Required skills. General Go or Python skills. Familiarity with OpenAPI or Swagger would be a plus.

Expected outcome. Moira’s documentation has a link to a human-readable API documentation. Client libraries are released (not required). There’s a process in place to update the documentation and the clients on API changes.

Mentors. Arkady Borovsky (borovskyav@kontur.ru), Alexey Kirpichnokov (alexkir@kontur.ru).

Integration with Grafana

Explanation. Moira is based on Graphite data, and Graphite is often used with Grafana to visualize metrics. When a graph for a certain metric is set up in Grafana and some thresholds are specified, users would like to be able to create a corresponding trigger for this metric in Moira.

The aim of this project is to provide a way to create triggers in Moira from Grafana’s web UI with the minimum effort possible. To do so, one should create a Grafana plugin which changes its web UI and provides controls to send trigger data to Moira. Certain modifications of Moira’s trigger creation interface would be required.

Code reference. See Moira’s web UI source code.

Required skills. General front-end, JavaScript and React skills to tune Grafana’s and Moira’s web UIs.

Expected outcome. The plugin is implemented and contributed to Grafana plugin directory.

Mentors. Arkady Borovsky (borovskyav@kontur.ru), Alexander Sushko (sushko@kontur.ru).

Flow to TypeScript migration

Explanation. Nowadays, Moira’s web UI is written in JavaScript and Flow is used as a type checker. Although we love Flow dearly, TypeScript is adopted widely and has a bigger community. This makes TypeScript a better choice for Moira’s web UI development.

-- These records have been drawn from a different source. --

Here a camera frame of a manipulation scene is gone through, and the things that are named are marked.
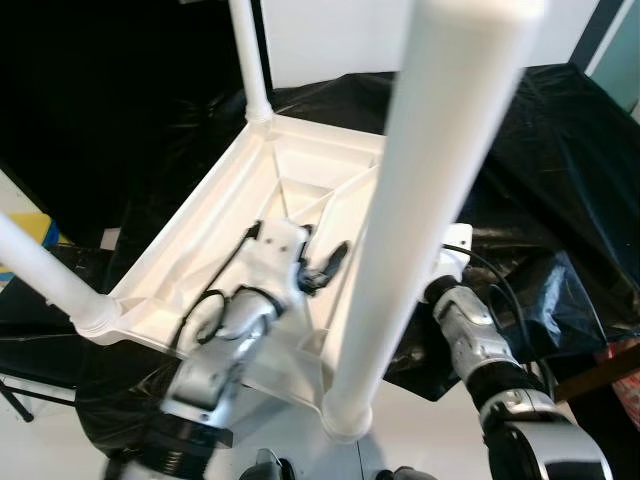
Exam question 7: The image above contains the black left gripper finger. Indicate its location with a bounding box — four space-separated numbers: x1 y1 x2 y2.
312 240 352 293

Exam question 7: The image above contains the white plastic children table top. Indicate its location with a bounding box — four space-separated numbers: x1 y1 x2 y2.
75 110 401 441

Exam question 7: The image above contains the silver robot left leg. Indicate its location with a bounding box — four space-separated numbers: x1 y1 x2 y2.
240 450 296 480

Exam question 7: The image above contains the black shiny table cloth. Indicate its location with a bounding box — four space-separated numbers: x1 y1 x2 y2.
75 62 640 441

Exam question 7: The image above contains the yellow blue foam mat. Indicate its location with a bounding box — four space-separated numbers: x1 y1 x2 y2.
0 210 63 283

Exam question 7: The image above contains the brown wooden table leg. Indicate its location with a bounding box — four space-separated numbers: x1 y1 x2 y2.
545 340 640 401

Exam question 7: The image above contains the black bag with white label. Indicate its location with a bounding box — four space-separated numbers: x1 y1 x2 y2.
0 240 116 401

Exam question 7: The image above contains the pink plastic bag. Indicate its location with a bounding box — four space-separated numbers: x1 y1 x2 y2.
595 340 640 376

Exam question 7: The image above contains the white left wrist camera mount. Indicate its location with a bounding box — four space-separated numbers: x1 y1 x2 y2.
245 222 313 296

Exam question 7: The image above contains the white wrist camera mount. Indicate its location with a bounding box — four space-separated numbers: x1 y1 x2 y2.
245 222 313 296
432 225 474 301

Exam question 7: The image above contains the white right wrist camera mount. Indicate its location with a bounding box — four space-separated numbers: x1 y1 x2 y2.
432 225 474 301

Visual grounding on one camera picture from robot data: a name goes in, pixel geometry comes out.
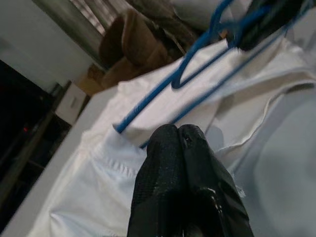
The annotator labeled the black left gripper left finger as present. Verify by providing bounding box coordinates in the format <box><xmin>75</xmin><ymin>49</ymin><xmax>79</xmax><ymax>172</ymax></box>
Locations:
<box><xmin>126</xmin><ymin>123</ymin><xmax>198</xmax><ymax>237</ymax></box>

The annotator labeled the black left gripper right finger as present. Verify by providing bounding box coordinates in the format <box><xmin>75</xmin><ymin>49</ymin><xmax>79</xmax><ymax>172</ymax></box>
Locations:
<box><xmin>178</xmin><ymin>124</ymin><xmax>254</xmax><ymax>237</ymax></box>

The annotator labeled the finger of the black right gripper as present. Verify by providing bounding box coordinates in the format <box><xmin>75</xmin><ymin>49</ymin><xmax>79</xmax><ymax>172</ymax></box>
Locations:
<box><xmin>236</xmin><ymin>0</ymin><xmax>306</xmax><ymax>52</ymax></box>

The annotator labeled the white printed T-shirt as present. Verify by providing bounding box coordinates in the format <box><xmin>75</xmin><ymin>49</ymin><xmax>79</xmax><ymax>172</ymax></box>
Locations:
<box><xmin>24</xmin><ymin>32</ymin><xmax>316</xmax><ymax>237</ymax></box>

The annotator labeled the blue wire clothes hanger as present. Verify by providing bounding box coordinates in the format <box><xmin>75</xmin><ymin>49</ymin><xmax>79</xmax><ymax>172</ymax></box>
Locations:
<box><xmin>112</xmin><ymin>0</ymin><xmax>306</xmax><ymax>149</ymax></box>

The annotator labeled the brown plaid armchair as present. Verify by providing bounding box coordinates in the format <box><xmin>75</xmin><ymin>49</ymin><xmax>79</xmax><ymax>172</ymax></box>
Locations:
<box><xmin>138</xmin><ymin>0</ymin><xmax>200</xmax><ymax>56</ymax></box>

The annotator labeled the small white drawer front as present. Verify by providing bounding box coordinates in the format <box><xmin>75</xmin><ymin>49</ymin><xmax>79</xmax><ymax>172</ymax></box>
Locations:
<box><xmin>54</xmin><ymin>82</ymin><xmax>87</xmax><ymax>124</ymax></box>

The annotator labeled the brown cardboard box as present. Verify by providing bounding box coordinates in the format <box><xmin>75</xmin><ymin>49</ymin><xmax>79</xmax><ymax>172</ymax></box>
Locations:
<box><xmin>75</xmin><ymin>63</ymin><xmax>111</xmax><ymax>96</ymax></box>

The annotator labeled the brown bean bag seat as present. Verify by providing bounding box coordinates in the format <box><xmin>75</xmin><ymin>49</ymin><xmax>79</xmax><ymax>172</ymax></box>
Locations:
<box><xmin>98</xmin><ymin>9</ymin><xmax>178</xmax><ymax>89</ymax></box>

The aim of this project is to migrate Moira’s web UI source code from Flow to TypeScript. To do so, one should analyze the code base, propose a migration strategy, actually rewrite the code, and change the build process if needed.

Code reference. See Moira’s web UI source code.

Required skills. JavaScript and TypeScript skills. Familiarity with Flow would be a plus.

Expected outcome. Moira’s web UI source code is migrated to TypeScript. A new major version of Moira’s web UI is released.

Mentors. Alexander Sushko (sushko@kontur.ru), Arkady Borovsky (borovskyav@kontur.ru).

Migration to native UI controls

Explanation. Nowadays, Moira’s web UI uses the Retail UI library of React controls. This library is open source but has a certain niche as it was developed for products of Kontur, a large B2B SaaS company from Russia. This approach has a number of advantages: controls are designed, implemented and documented very well, there’s a handy validations library which comes with them. It also has a number of disadvantages: the design of controls is hard to tune (thus, no chance to have UI themes in Moira), the controls have bullet-proof implementations with polyfills (thus, no chance to reduce bundle size), and only few controls are actually used in Moira.

The aim of this project is to migrate Moira’s web UI to native controls. To do so, one should analyze the code base, understand the pros and cons, and actually migrate the code if it’s better for Moira.

Code reference. See Moira’s web UI source code.

Required skills. General JavaScript and React skills.

Expected outcome. Moira’s web UI is modified to use native UI controls. There’s no dependency on the Retail UI library. A new major version of Moira’s web UI is released.